A week of sunshine. A pub with a view worth more than a glance. A pub lunch that doesn’t taste like it was scraped off the floor of a 2008 wedding buffet in Milton Keynes.

Today, by some celestial clerical error, I got all three.

The Windmill in Portishead is the sort of place you expect to love for what it could be, not what it is. A hulking pub perched above the estuary with a deck designed for sunset selfies and that slightly sad gastropub menu that always promises “seasonal veg” but somehow delivers whatever was dying in the back of the Booker fridge. Or so I thought.

I remember coming here before – lovely place, friendly staff, a rather tasty Barnsley Chop if memory serves. It was solidly “nice”, like a Volvo estate or a Toby Jones performance. But today? Today, the Windmill stood up, put on its big-chef whites and declared, “Actually, mate, we can cook.”

I had the set lunch. Yes, a set lunch. At a pub. In Portishead. With sun. And food that didn’t make me want to cry into my napkin about the decline of Western civilisation.

To start, a smoked haddock croquette – golden, crisp, oozing with oceanic depth – dancing about with little pistachio bits and a pesto dressing that, I swear to God, tasted freshly made. The sort of dish that makes you stop mid-bite and think, “Wait, where the hell am I?”

Then, a chicken schnitzel. You know, that battered caff classic beloved by overcooked school dinners and Viennese pensioners. Except this one was moist, properly seasoned, and topped with a salad – a salad! – that sang. Like, really sang. Each leaf perky, each radish crunchy, the dressing zippy enough to slap me round the face and tell me to stop being such a London snob.

And all the while, the sun beamed down, the view sparkled, and I sat there in a daze, wondering if I’d accidentally died and gone to some sort of middle-class heaven where even the ice cubes are artisanal and the mayo doesn’t come from a tub.
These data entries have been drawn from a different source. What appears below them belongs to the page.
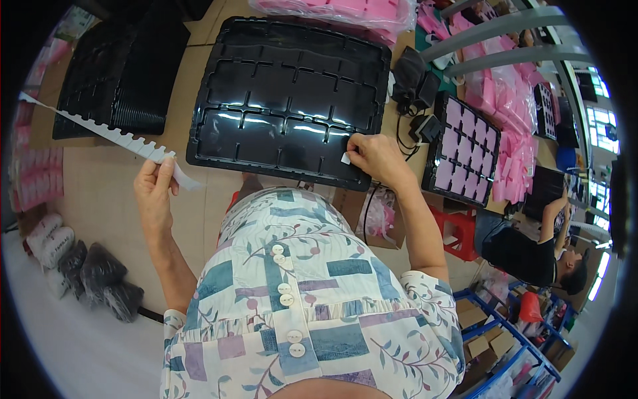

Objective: The person applies small white adhesive strips to the surface of a black plastic tray. They then place a pink foam insert into the tray and press it down to secure it. The person repeats this process with multiple trays, handling them one at a time.

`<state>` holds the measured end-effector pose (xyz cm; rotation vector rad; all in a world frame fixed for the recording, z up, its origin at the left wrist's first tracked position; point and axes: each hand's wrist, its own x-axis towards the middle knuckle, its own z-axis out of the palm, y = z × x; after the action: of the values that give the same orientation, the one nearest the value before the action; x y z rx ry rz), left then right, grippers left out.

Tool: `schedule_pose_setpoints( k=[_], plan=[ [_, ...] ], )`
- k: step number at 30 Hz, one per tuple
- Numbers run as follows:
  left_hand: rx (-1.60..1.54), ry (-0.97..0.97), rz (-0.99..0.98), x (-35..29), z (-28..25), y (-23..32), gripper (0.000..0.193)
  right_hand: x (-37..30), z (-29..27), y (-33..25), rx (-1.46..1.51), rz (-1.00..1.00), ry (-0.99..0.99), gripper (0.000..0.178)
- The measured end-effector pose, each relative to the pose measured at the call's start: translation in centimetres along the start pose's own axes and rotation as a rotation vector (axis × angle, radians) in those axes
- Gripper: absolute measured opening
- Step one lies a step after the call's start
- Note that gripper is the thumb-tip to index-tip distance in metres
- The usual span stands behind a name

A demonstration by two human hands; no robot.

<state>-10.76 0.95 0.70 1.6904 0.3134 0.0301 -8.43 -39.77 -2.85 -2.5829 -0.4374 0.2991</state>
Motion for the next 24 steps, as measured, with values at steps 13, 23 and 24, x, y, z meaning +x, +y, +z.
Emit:
schedule_pose_setpoints(
  k=[13,23,24],
  plan=[
    [-0.042,-0.087,0.038,0.2,-0.1,-0.1,0.017,-1.1,3.5,-0.3,-0.379,-0.163,0.14,0.014],
    [-0.036,-0.06,0.023,1.0,-0.5,-0.3,0.017,-1.9,3.1,-1.2,-0.241,-0.253,0.118,0.018],
    [-0.026,-0.047,0.025,1.2,-0.7,-0.4,0.018,-2.2,2.7,-1.2,-0.025,-0.188,0.117,0.017]
  ],
)
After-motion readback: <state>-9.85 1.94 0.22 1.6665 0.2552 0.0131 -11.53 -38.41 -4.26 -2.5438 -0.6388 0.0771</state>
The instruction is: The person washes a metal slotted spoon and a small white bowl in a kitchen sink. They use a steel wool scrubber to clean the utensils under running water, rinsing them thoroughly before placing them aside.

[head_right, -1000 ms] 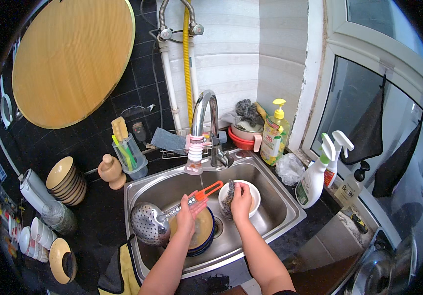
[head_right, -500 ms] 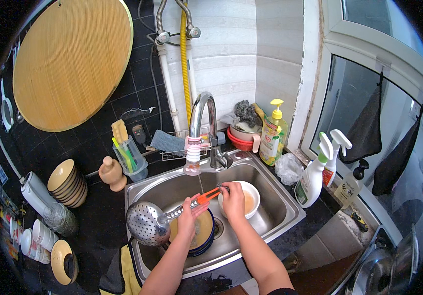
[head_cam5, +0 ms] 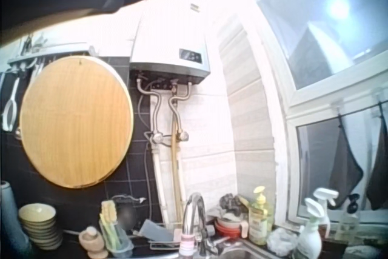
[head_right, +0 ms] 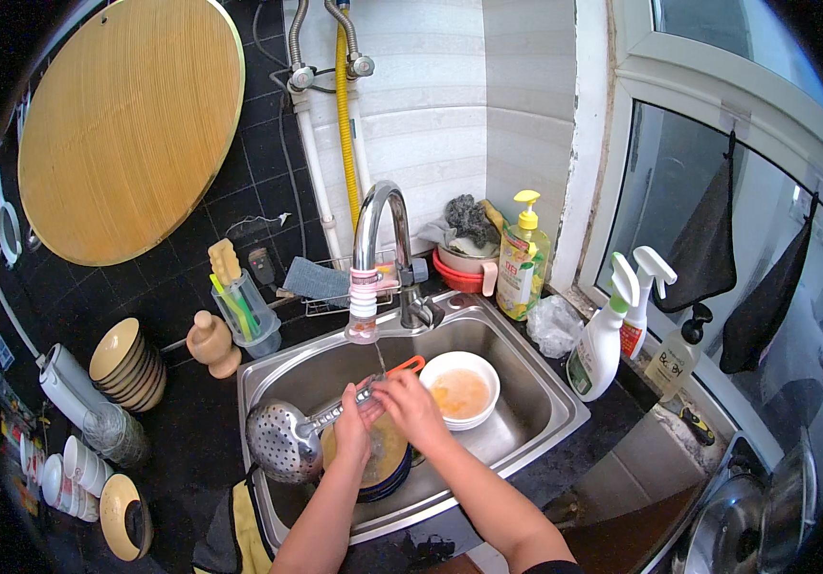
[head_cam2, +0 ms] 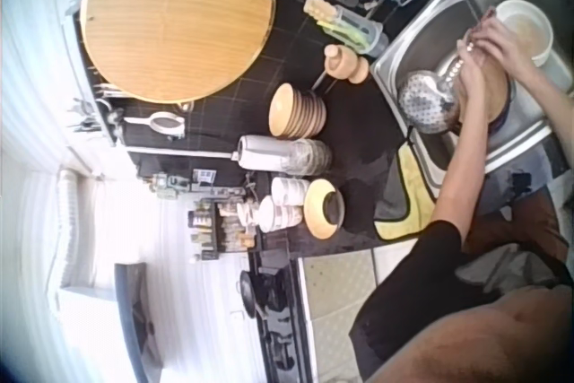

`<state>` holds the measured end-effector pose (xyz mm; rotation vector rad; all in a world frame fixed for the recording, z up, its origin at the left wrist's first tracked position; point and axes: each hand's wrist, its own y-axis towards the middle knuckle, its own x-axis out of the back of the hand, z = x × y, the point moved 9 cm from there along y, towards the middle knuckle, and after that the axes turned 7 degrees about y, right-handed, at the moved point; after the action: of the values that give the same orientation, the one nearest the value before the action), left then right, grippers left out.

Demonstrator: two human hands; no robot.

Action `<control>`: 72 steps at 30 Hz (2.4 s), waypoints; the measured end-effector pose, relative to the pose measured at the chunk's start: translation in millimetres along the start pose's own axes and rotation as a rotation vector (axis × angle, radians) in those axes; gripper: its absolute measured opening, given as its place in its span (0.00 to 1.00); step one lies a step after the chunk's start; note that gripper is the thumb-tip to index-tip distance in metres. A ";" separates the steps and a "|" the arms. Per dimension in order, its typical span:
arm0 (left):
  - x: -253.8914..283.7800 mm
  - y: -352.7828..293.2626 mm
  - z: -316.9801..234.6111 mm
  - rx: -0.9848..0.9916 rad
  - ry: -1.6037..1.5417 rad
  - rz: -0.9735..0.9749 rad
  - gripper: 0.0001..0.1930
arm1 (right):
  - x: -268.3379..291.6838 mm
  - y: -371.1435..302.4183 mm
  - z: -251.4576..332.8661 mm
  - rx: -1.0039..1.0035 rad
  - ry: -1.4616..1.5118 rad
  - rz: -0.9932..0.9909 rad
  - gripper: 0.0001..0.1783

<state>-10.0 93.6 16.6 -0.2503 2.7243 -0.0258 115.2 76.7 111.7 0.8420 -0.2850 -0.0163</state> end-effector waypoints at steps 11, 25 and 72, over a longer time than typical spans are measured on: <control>-3.2 -5.9 -9.2 0.136 -0.134 0.050 0.26 | 18.0 -10.0 -82.3 -0.487 0.393 -0.201 0.25; -20.0 -5.7 -21.1 -0.090 0.045 0.239 0.17 | 10.6 -52.3 -133.9 -1.143 0.930 -0.416 0.22; -0.4 11.8 30.9 0.075 -0.158 -0.038 0.19 | 1.3 -3.8 -31.6 -0.160 -0.294 -0.052 0.06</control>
<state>0.6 105.8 -12.3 -0.2705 2.5557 -0.1144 124.9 97.2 89.3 0.6866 -0.5314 -0.2102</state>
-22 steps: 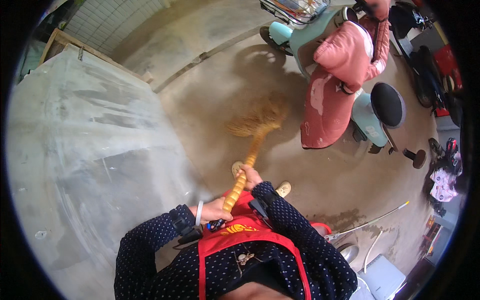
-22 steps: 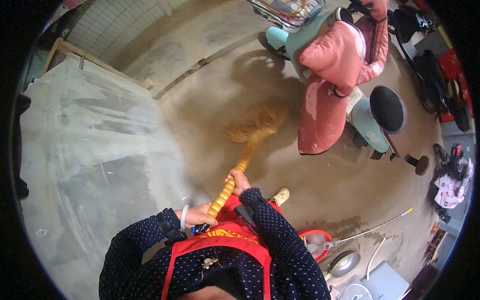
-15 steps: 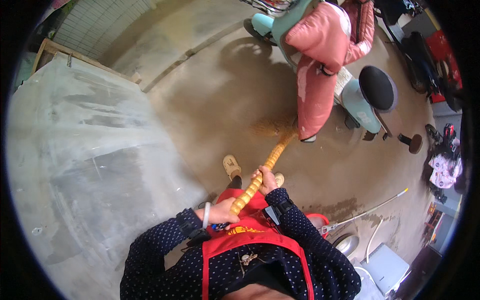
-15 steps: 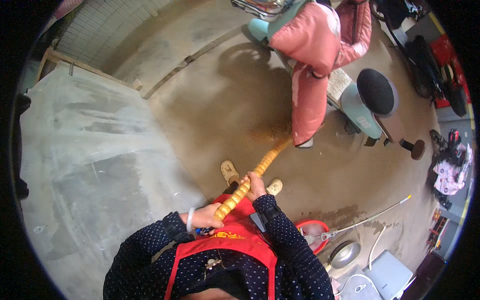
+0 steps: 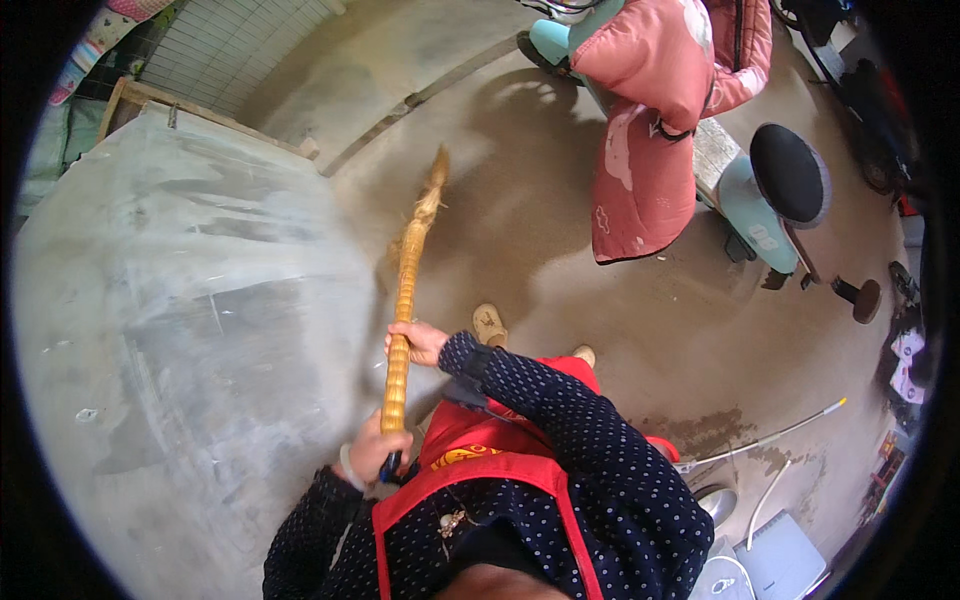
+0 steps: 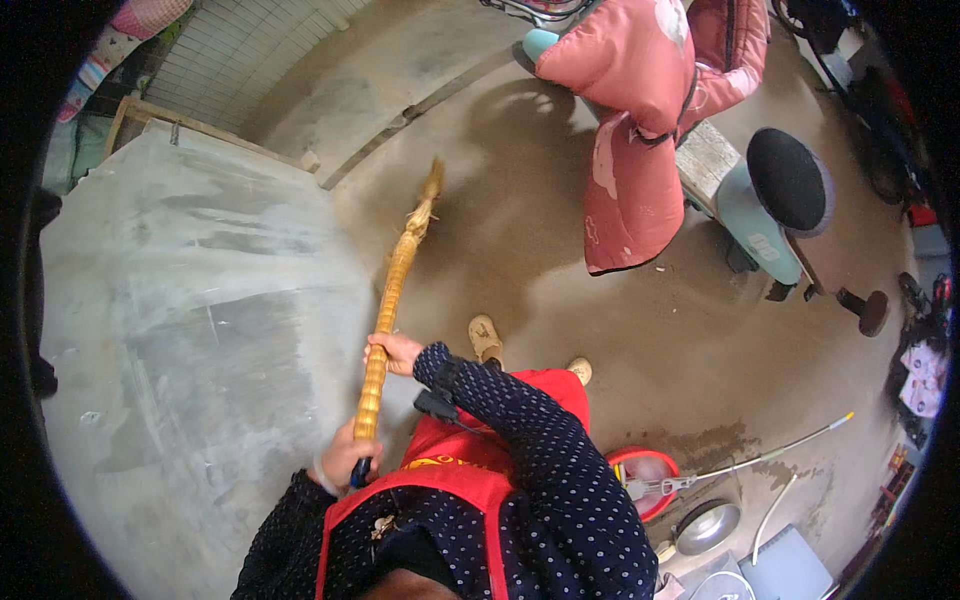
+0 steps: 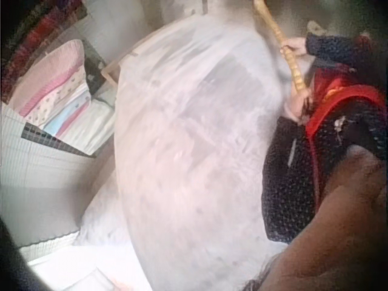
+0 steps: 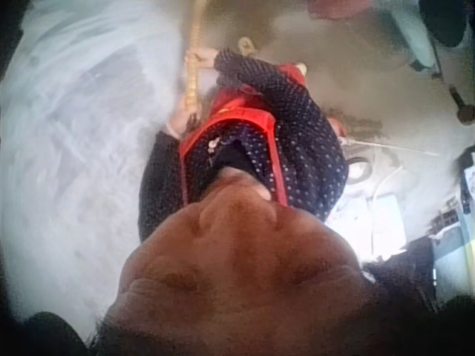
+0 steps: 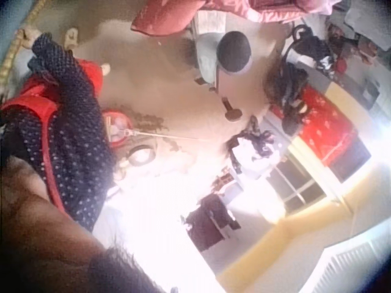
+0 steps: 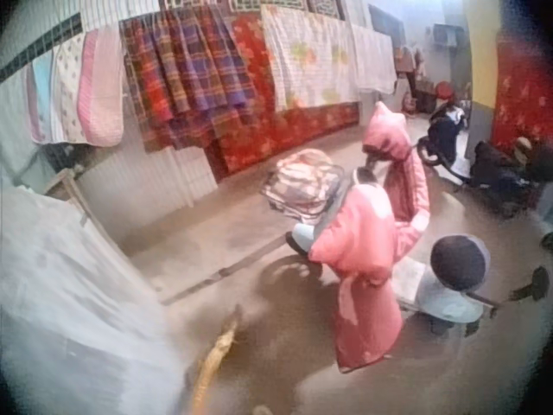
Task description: The person sweeps a concrete floor with a traditional straw broom, moving around scooters, a washing machine, and a table. They sweep debris toward the center of the room and continue sweeping different areas.
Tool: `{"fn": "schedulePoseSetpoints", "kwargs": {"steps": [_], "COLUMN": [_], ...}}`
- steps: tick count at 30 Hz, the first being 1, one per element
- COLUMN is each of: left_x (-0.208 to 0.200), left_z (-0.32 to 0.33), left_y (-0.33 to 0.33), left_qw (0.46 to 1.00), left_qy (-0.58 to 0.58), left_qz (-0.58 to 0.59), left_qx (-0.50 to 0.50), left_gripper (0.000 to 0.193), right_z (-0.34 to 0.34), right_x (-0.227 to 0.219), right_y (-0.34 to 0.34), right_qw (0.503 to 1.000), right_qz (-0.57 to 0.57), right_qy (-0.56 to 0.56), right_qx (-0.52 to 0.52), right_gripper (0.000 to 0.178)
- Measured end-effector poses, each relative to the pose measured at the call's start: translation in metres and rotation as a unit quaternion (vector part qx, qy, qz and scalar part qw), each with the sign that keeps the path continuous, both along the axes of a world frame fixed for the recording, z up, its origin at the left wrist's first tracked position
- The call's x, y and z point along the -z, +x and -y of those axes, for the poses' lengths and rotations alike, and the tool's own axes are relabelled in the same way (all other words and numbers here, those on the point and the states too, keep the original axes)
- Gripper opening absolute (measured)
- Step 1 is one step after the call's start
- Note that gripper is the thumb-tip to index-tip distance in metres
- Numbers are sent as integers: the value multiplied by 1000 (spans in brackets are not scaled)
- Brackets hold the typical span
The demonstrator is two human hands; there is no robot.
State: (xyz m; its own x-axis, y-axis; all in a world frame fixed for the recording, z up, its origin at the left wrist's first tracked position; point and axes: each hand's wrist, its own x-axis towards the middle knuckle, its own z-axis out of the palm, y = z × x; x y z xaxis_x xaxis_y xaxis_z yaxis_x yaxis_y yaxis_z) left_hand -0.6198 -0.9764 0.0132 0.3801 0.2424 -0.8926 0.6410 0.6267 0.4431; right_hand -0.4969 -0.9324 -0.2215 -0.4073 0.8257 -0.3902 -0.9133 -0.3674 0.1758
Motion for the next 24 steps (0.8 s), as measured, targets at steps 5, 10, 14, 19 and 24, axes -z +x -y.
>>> {"fn": "schedulePoseSetpoints", "kwargs": {"steps": [5, 10, 14, 19, 24], "left_x": [35, 44, 59, 81, 69], "left_z": [-21, 6, 48, 115, 136], "left_y": [34, 62, 108, 186, 216], "left_qw": [992, 975, 941, 853, 868], "left_qy": [-114, -189, -174, -350, -266], "left_qz": [-20, -8, 86, -21, 3], "left_qx": [-53, 117, 276, 385, 420], "left_gripper": [31, 31, 37, 57, 39], "right_z": [-23, 85, 192, 321, 361], "right_x": [40, 42, 29, 29, 21], "right_y": [7, 41, 85, 140, 163], "right_qw": [989, 972, 927, 859, 836], "right_qz": [78, 48, 37, 55, 69], "right_qy": [-129, -179, -257, -328, -309], "right_qx": [-11, 145, 271, 389, 449], "right_gripper": [14, 15, 15, 9, 10]}}
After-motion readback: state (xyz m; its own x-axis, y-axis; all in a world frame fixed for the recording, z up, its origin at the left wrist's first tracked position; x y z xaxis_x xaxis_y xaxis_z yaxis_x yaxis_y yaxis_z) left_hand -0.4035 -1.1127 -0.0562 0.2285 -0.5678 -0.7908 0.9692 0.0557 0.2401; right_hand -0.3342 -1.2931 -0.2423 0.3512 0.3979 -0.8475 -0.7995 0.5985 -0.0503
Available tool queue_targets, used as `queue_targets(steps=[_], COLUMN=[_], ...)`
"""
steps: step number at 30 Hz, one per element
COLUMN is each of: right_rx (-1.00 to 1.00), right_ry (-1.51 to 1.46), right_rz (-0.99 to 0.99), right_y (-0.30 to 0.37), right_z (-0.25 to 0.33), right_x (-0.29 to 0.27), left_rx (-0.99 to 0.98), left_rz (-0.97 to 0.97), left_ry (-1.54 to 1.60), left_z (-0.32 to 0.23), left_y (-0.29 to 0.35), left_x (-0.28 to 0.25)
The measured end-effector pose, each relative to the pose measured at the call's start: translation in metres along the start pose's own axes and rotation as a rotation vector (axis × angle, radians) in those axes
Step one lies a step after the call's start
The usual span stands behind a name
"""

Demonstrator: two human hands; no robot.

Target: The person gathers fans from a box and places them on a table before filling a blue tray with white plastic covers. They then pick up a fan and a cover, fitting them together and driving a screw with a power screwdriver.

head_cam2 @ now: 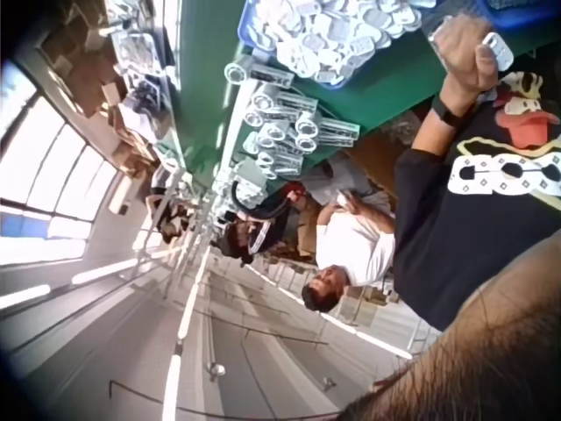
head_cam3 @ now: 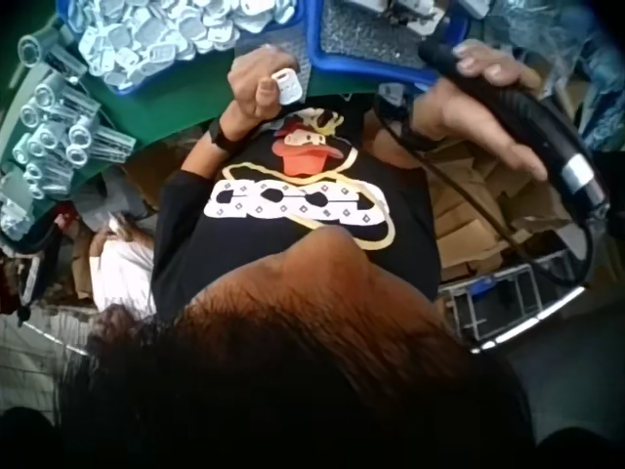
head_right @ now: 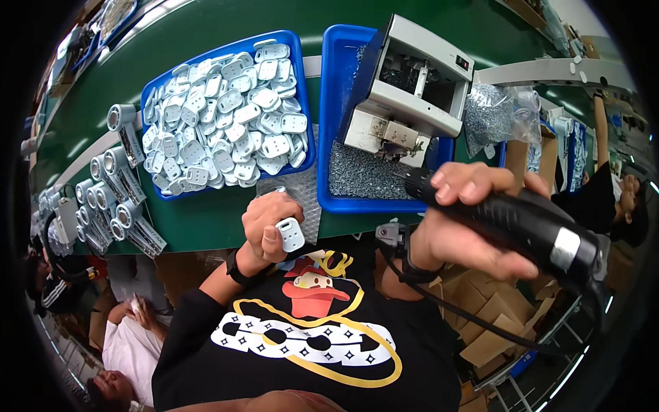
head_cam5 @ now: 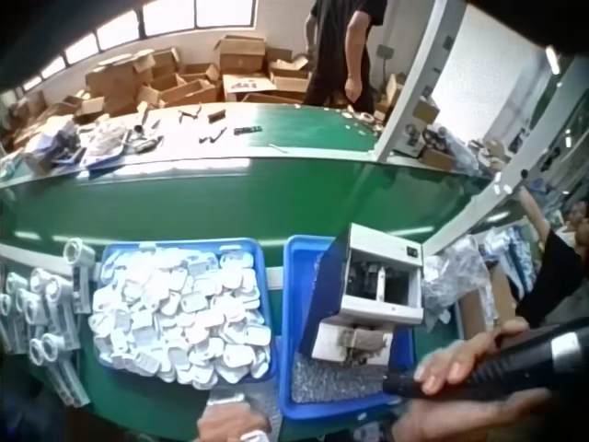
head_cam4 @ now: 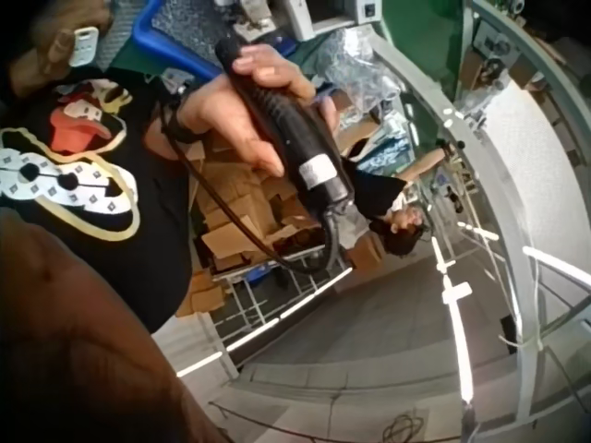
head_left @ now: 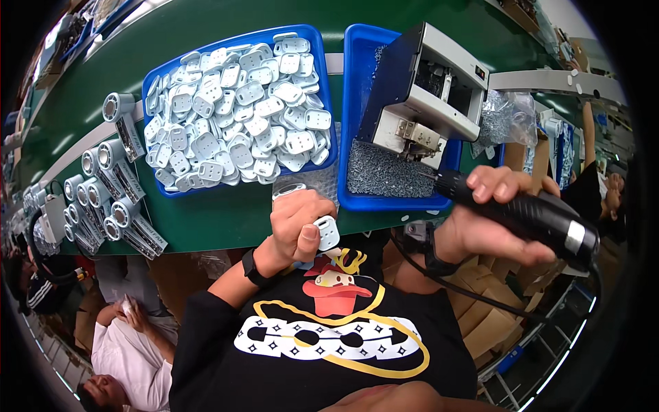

I didn’t want dessert. I didn’t need it. I just needed to sit and let the revelation wash over me: someone in Portishead can really, actually cook. And they work at The Windmill.

This isn’t just a pub anymore. It’s a dream sequence with table service.

Go now. Go before the rain returns and we’re back to microwaved pies and packets of Scampi Fries.

Score: A rare, unseasonably sunny 9/10.